In concert – April Fredrick, English Symphony Orchestra / Kenneth Woods: Mozart, Richard Strauss, Doolittle & Dvořák

Mozart Adagio and Fugue in C minor K546 (1783, rev 1788)
Richard Strauss (arr. Burke) Morgen! Op.27 no.4 (1894)
Doolittle A Short, Slow Life (2011)
Dvořák (arr. Burke) Rusalka B203 – Song to the Moon (1900)
Mozart Symphony no.39 in E flat major K543 (1788)

April Fredrick (soprano), English Symphony Orchestra / Kenneth Woods

Great Malvern Priory, Malvern
Wednesday 15 June 2022

Written by Richard Whitehouse

This latest concert in its current season found the English Symphony Orchestra back at the Priory in Great Malvern in a programme with, at its centre, a contrasting triptych of vocal items from April Fredrick which continued her Affiliate Artist role in impressive fashion.

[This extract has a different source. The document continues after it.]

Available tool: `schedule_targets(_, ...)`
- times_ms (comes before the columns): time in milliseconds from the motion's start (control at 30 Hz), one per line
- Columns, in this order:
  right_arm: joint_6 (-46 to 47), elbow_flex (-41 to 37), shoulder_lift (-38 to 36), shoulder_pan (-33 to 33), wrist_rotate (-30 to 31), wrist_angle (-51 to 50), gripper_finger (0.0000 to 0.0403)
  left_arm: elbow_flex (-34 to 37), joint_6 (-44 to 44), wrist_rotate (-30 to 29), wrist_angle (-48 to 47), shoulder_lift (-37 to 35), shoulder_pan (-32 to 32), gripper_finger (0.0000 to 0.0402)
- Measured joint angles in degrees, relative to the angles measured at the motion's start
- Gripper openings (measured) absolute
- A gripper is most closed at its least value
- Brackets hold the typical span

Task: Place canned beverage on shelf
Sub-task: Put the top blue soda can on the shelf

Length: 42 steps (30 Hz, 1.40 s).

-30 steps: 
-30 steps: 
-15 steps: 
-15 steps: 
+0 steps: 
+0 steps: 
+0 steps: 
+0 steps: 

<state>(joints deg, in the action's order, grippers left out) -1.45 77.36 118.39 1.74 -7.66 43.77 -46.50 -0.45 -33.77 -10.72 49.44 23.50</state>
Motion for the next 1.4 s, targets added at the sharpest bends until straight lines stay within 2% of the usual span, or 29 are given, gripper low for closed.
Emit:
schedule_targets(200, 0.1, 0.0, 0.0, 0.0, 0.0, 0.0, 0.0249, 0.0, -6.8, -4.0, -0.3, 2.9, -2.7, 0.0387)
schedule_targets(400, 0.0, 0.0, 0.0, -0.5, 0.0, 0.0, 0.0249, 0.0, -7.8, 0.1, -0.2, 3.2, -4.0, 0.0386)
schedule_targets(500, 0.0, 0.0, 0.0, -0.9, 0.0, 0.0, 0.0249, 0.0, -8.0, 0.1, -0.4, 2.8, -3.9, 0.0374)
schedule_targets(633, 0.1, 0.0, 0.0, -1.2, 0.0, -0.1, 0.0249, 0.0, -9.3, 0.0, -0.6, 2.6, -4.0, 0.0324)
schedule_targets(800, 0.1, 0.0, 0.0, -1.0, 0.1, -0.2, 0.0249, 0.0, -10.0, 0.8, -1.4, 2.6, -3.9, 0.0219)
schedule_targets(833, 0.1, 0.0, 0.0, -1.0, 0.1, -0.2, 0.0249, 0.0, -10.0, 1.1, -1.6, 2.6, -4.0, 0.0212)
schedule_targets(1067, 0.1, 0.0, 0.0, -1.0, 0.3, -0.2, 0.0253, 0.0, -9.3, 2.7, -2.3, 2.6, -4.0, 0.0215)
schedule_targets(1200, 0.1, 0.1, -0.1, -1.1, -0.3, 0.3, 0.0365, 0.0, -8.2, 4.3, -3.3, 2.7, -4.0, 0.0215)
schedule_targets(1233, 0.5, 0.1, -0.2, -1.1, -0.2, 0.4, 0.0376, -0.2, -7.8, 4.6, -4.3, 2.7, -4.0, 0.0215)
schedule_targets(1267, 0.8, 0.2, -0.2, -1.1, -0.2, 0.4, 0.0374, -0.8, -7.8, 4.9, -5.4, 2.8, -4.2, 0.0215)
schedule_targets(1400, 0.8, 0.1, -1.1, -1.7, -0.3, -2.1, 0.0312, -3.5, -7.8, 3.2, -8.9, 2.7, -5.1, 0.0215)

At its centre was a performance (the UK premiere?) of A Short, Slow Life, Emily Doolittle’s setting of a poem which finds Elizabeth Bishop at her most Dickinson-like with its reflection on growing up in a seeming Arcady latterly undone as much by existential as environmental factors. Enfolding and intricate, its scoring for nine instruments offers an evocative context for the vocal line to emerge from and with which to interact – Fredrick making the most of their dialogue in this winsome and, thanks to Kenneth Woods, finely co-ordinated reading.

Either side came chamber reductions from Tony Burke. In Morgen!, Strauss’s setting of John Henry Mackay, it was the understatement of Fredrick’s approach that compelled by drawing this relatively early song into the emotional orbit of those from half-a-century later. In ‘Song to the Moon’ from Dvořák’s opera Rusalka, her unaffected eloquence arguably came through more directly in an arrangement that (rightly) predicated the soloistic nature of the orchestral writing. Technically immaculate, Fredrick’s artistry was itself never less than life-affirming.

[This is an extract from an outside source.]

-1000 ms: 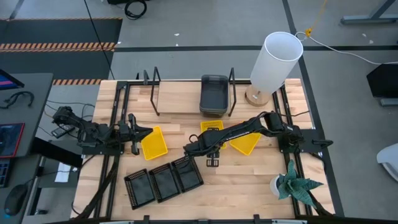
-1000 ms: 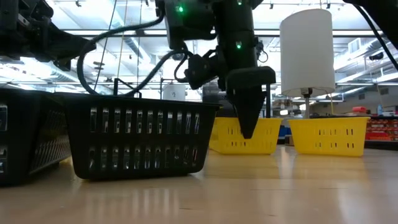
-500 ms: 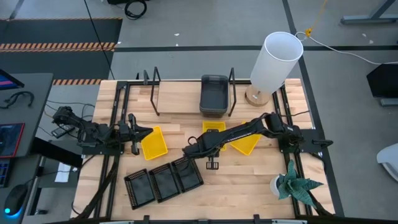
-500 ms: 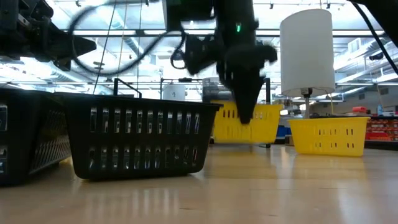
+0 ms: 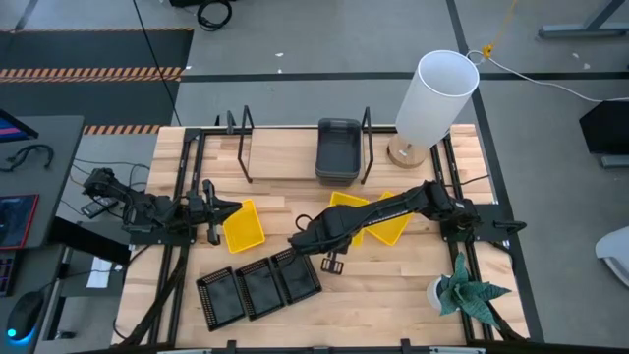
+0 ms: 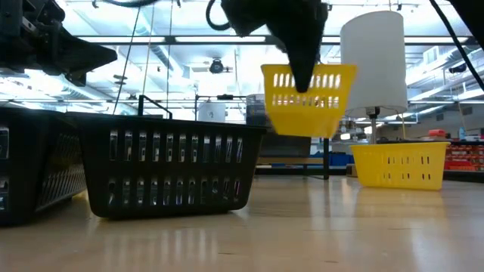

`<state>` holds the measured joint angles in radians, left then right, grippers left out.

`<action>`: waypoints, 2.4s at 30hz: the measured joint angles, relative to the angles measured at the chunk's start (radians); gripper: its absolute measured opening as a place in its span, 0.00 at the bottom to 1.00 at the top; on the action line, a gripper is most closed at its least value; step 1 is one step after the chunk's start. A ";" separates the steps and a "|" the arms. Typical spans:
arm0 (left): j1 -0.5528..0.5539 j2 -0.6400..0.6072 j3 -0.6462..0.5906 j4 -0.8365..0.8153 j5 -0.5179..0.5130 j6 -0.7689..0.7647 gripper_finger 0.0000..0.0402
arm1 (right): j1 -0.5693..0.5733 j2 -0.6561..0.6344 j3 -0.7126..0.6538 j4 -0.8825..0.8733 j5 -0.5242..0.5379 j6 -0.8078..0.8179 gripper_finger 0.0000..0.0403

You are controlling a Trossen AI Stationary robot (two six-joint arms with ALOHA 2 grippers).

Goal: Stack baskets on shelf by color
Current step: Stack the center yellow basket on the right yellow basket

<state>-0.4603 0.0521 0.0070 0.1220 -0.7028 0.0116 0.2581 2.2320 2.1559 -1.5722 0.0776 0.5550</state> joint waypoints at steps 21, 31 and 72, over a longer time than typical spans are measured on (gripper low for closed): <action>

Framing this programme came two not unrelated works by Mozart. Written in 1783 when the composer was extending the formal and expressive weight of his music by intensive study of Bach and Handel, this C minor Fugue’s two-piano austerity took on a greater richness when arranged for strings and prefaced by a brief if searching Adagio which throws its successor’s contrapuntal density into greater relief. The ESO duly responded with playing of sustained trenchancy that incidentally reminded one no less than Beethoven took its example to heart.

Having given perceptive accounts of Mozart’s 40th and 41st symphonies earlier this season, it made sense that Woods and the ESO to include the 39th as opens what increasingly seems a symphonic triptych in design and intent. This performance was no less idiomatic – the first movement’s introductory Adagio imposing yet flexible so that its ‘heroic’ quality with those wrenching harmonies was never in doubt, the main Allegro building up tangible momentum through a tensile development then an even briefer coda decisive in its impetus and sweep.

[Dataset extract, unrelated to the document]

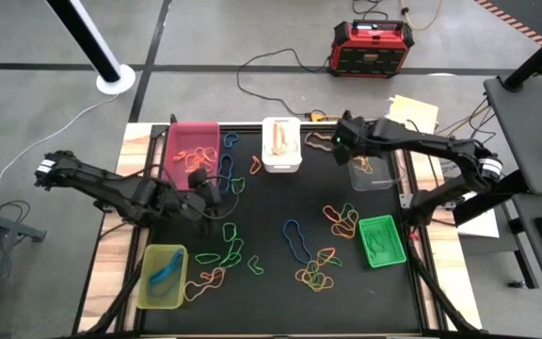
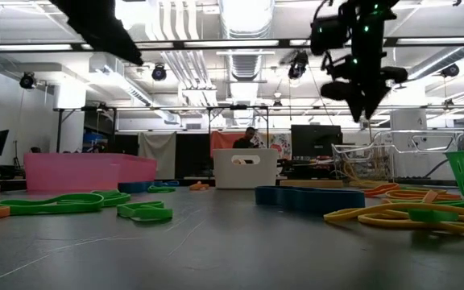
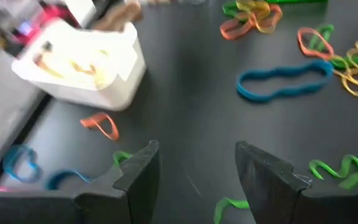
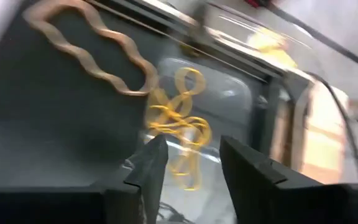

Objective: Sort rubber bands into baskets
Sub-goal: Put the green rubber band into the green bin

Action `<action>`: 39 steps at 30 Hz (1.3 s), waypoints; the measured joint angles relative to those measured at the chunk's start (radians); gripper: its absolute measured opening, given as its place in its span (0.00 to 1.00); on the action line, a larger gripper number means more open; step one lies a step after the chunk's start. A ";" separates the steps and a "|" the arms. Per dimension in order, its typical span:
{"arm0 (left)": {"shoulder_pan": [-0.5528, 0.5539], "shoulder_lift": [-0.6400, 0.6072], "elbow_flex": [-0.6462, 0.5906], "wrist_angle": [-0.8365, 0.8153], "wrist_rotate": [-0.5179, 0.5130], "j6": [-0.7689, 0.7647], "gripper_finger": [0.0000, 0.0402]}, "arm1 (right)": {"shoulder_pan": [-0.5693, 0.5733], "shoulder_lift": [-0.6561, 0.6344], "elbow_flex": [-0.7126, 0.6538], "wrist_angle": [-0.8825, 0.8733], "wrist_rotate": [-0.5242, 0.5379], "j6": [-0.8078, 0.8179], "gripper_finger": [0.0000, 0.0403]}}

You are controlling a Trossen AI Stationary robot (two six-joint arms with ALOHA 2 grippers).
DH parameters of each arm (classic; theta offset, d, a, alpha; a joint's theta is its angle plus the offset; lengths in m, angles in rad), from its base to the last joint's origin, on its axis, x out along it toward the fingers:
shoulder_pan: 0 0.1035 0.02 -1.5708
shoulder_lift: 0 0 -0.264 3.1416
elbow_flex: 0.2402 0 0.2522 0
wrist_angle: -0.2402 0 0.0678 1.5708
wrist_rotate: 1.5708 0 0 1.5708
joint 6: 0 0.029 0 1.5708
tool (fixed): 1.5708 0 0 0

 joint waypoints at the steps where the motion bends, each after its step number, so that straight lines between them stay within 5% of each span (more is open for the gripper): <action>1: 0.000 0.006 0.000 -0.017 0.026 -0.024 0.47 | 0.031 -0.006 0.000 0.014 -0.002 -0.001 0.37; 9: -0.001 0.103 -0.001 -0.092 0.231 -0.176 0.47 | 0.301 -0.040 0.001 0.127 0.009 -0.036 0.41; 19: -0.009 0.346 -0.051 -0.032 0.235 -0.121 0.47 | 0.527 -0.031 -0.073 0.295 0.107 -0.017 0.40; 39: -0.008 0.476 -0.204 0.240 0.341 -0.116 0.44 | 0.571 -0.033 -0.216 0.524 0.114 0.079 0.41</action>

Even more than its successors, the Andante is the heart of the work – among the most striking instances of that ineffable pathos Mozart made his own. Inward while with no lack of forward motion, it made a telling foil to the Menuetto with its bracing outer sections and a trio which featured a delectable expressive pause prior to a last hearing of the clarinet’s amiable melody. Nor was there any lack of wit in the scintillating finale, the repeat of its second half necessary for one of Mozart’s rare incursions into the ‘false ending’ beloved of Haydn to leave its mark. A fine conclusion, then, to another worthwhile concert by the ESO which returns early next month for a very different, all-American programme that includes a rare outing for the full-length version (including the ‘hurricane’ episode) of Copland’s ballet Appalachian Spring.

For further information on April Fredrick, click here, and for more on Emily Doolittle click here. To find out more about the artists, click on the names for more Kenneth Woods and the English Symphony Orchestra.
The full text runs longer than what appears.